Frequently Asked Questions
Is it legal to record a phone call in Saudi Arabia?
Recording a phone call in Saudi Arabia without the consent of all parties is illegal under Article 3 of the Anti-Cybercrime Law (Royal Decree No. M/17, 2007). Penalties reach up to one year in prison and a fine of up to SAR 500,000 (approximately USD 133,000). The only exception is lawful interception authorized by the Public Prosecutor under Article 57 of the Criminal Procedure Law, which requires a warrant and may only last 10 days per authorization period.
Can I take photos or videos in public places in Saudi Arabia?

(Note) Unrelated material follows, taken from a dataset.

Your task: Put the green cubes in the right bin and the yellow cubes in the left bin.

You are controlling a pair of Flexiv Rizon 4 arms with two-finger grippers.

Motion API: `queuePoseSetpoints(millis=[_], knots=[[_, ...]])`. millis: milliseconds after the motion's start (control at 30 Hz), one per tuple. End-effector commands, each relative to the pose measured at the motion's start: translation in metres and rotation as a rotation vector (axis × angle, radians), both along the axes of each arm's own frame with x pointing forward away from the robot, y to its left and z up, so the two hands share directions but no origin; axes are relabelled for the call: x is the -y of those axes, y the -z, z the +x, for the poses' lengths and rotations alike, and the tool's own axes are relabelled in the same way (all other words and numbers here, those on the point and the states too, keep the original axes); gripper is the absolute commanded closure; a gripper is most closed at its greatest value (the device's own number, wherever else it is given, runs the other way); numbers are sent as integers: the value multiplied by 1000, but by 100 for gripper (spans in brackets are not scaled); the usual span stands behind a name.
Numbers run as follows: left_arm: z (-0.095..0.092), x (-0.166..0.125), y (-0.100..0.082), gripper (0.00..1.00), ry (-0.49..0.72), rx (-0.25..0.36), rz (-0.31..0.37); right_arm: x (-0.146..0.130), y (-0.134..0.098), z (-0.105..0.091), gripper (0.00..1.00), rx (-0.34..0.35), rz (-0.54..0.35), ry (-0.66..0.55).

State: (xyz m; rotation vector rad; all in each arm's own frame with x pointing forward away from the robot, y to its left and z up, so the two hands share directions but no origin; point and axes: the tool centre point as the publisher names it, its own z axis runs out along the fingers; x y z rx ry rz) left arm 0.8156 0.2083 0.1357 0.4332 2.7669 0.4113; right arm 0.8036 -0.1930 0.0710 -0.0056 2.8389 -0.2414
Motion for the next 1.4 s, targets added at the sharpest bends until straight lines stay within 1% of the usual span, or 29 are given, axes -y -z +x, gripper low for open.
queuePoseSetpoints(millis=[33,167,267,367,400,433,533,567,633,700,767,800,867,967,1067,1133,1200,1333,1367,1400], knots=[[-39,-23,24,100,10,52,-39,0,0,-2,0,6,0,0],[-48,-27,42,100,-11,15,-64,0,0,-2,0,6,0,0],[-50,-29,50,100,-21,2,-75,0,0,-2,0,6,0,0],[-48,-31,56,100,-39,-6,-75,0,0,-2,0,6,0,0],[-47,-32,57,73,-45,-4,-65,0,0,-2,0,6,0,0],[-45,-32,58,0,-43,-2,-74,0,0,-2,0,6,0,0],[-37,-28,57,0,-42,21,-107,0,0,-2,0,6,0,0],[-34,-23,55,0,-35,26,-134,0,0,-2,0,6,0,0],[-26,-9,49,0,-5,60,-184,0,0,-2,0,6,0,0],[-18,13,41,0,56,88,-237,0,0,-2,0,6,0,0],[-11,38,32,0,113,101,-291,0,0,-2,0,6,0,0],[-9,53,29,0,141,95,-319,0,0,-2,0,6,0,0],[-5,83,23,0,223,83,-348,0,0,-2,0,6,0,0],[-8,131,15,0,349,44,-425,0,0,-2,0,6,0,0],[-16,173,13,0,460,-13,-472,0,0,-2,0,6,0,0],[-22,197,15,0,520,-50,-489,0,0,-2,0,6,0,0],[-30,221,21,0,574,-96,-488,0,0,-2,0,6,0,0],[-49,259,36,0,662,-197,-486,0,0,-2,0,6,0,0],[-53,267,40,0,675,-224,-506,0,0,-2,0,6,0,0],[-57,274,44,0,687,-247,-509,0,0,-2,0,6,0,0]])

Photography and filming in public places are generally permitted in Saudi Arabia unless a sign prohibits it. However, you cannot photograph or film identifiable individuals without their prior consent even in a public setting. Capturing a person's face or identifying features without permission can result in criminal charges under Article 3 of the Anti-Cybercrime Law. Commercial filming in public areas requires permits from the General Commission for Audiovisual Media (GCAM) and local municipal authorities.
What are the penalties for filming someone without consent in Saudi Arabia?

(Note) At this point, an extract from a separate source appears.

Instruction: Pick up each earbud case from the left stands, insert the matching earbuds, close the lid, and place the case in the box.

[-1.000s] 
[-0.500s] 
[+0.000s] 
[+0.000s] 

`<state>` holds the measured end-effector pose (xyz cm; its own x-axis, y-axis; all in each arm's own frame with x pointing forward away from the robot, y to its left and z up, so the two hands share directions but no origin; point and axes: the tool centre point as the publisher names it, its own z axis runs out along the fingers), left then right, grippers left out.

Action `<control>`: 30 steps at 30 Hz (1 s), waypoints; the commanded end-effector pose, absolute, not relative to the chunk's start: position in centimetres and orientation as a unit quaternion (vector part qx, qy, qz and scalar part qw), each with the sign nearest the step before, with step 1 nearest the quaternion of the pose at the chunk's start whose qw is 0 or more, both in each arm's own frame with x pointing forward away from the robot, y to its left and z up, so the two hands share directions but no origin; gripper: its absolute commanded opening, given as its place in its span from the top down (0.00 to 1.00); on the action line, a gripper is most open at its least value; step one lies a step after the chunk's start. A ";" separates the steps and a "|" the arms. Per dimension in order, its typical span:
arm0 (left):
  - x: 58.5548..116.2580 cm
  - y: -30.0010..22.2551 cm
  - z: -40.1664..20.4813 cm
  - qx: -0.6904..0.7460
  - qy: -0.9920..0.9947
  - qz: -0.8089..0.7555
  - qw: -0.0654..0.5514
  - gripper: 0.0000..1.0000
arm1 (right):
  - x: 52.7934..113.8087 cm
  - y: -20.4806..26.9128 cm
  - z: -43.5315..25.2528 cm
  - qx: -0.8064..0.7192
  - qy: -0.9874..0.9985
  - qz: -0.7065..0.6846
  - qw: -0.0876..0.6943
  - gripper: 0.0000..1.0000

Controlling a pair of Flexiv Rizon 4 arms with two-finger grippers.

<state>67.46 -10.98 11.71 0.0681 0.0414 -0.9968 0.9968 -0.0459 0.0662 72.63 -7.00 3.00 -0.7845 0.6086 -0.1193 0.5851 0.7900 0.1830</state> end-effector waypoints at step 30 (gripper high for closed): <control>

Filming someone without consent in Saudi Arabia can result in imprisonment for up to one year and a fine of up to SAR 500,000 under Article 3 of the Anti-Cybercrime Law. If the recording impairs public order, religious values, or the sanctity of private life, penalties increase to up to five years in prison and SAR 3 million under Article 6. Sharing the recording on social media or online platforms constitutes an additional and separately charged offense.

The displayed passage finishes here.